In the records below, locate the line containing "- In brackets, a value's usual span", then output that line and all later lines exactly, through the last one.

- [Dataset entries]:

_ _ _ _

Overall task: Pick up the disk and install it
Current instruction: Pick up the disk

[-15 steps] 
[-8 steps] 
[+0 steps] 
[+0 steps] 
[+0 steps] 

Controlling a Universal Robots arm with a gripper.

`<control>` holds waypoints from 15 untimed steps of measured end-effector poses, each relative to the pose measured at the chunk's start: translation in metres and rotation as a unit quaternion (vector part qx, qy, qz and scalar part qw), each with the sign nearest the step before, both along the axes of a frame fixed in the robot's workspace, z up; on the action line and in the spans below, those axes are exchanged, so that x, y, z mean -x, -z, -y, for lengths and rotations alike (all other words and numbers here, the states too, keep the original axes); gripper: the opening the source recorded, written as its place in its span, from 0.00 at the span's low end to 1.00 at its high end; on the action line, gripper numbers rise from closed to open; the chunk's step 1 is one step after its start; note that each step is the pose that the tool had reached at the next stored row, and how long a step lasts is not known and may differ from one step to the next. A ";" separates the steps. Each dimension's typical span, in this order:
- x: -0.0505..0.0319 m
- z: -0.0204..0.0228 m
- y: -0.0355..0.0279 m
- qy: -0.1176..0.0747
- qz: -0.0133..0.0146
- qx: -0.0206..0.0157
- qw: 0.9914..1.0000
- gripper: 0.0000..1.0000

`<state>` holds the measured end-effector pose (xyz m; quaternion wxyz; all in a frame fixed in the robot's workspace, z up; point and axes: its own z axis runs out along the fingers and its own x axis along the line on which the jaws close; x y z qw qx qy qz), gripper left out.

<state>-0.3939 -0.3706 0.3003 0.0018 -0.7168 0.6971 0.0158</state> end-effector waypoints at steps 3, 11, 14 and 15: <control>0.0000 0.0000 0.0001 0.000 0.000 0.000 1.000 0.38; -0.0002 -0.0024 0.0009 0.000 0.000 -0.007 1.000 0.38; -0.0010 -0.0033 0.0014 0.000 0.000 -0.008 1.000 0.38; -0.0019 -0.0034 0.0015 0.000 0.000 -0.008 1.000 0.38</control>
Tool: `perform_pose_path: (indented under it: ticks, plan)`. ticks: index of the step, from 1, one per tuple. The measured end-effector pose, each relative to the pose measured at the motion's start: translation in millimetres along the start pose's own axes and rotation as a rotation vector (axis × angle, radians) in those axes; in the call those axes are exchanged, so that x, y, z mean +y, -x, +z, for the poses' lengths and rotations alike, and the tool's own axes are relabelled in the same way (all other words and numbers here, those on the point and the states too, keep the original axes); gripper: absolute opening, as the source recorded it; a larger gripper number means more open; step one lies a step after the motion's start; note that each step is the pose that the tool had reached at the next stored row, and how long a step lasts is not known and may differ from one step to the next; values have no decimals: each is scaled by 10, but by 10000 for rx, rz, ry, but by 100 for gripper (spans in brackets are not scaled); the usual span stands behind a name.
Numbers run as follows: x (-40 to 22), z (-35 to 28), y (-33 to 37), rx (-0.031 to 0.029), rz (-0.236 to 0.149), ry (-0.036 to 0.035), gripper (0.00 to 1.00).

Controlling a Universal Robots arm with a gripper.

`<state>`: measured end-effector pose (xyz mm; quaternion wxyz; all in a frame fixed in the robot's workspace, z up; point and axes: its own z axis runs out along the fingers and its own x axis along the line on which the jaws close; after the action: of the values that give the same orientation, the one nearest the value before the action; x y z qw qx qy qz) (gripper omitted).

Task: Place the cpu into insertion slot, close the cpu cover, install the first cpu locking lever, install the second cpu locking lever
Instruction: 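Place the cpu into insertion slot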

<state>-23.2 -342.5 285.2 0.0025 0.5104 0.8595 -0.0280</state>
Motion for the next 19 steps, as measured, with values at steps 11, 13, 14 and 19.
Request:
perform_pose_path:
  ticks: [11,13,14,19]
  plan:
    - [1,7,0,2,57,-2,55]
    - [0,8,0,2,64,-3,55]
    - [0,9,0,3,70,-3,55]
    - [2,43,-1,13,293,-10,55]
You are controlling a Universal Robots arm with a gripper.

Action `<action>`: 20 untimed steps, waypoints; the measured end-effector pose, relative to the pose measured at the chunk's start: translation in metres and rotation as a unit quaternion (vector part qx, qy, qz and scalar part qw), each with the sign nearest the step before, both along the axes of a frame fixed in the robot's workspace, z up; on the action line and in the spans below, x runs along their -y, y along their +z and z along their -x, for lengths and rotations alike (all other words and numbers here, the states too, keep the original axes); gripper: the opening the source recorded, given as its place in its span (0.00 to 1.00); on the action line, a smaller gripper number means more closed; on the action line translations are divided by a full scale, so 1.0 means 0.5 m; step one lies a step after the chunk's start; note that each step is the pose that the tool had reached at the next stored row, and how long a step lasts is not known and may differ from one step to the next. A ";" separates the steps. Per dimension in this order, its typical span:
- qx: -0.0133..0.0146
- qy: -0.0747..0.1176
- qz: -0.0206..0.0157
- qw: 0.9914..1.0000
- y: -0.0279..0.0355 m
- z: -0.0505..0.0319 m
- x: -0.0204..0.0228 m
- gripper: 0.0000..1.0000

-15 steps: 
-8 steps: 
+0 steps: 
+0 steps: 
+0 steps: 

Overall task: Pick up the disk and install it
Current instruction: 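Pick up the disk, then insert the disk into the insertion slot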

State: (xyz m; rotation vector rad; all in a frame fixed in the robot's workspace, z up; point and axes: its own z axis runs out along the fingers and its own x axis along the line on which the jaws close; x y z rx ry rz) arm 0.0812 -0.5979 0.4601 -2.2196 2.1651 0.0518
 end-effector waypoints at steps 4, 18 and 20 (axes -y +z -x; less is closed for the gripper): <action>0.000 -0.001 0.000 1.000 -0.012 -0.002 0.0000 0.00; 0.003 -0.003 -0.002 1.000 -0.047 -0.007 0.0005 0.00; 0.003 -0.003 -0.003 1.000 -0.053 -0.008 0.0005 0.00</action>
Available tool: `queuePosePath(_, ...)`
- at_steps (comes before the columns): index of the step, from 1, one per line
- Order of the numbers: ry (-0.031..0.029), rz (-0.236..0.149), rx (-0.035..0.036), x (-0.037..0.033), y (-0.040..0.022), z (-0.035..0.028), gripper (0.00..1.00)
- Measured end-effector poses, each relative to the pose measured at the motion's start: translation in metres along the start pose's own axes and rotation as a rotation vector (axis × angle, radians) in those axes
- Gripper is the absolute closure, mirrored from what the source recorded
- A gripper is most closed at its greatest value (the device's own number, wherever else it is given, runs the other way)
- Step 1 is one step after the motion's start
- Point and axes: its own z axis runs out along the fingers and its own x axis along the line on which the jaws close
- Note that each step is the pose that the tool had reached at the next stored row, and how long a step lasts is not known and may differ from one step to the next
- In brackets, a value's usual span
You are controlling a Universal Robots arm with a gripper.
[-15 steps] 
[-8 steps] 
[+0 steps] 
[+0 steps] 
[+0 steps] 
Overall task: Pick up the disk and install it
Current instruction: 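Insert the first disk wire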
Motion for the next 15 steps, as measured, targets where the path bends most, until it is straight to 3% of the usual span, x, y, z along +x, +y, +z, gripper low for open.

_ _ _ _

- [Your response]:
- In brackets, a value's usual span
You are controlling a Universal Robots arm with a gripper.
[-15 steps] 
[-8 steps] 
[+0 steps] 
[+0 steps] 
[+0 steps] 
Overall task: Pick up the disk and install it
Current instruction: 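Insert the first disk wire
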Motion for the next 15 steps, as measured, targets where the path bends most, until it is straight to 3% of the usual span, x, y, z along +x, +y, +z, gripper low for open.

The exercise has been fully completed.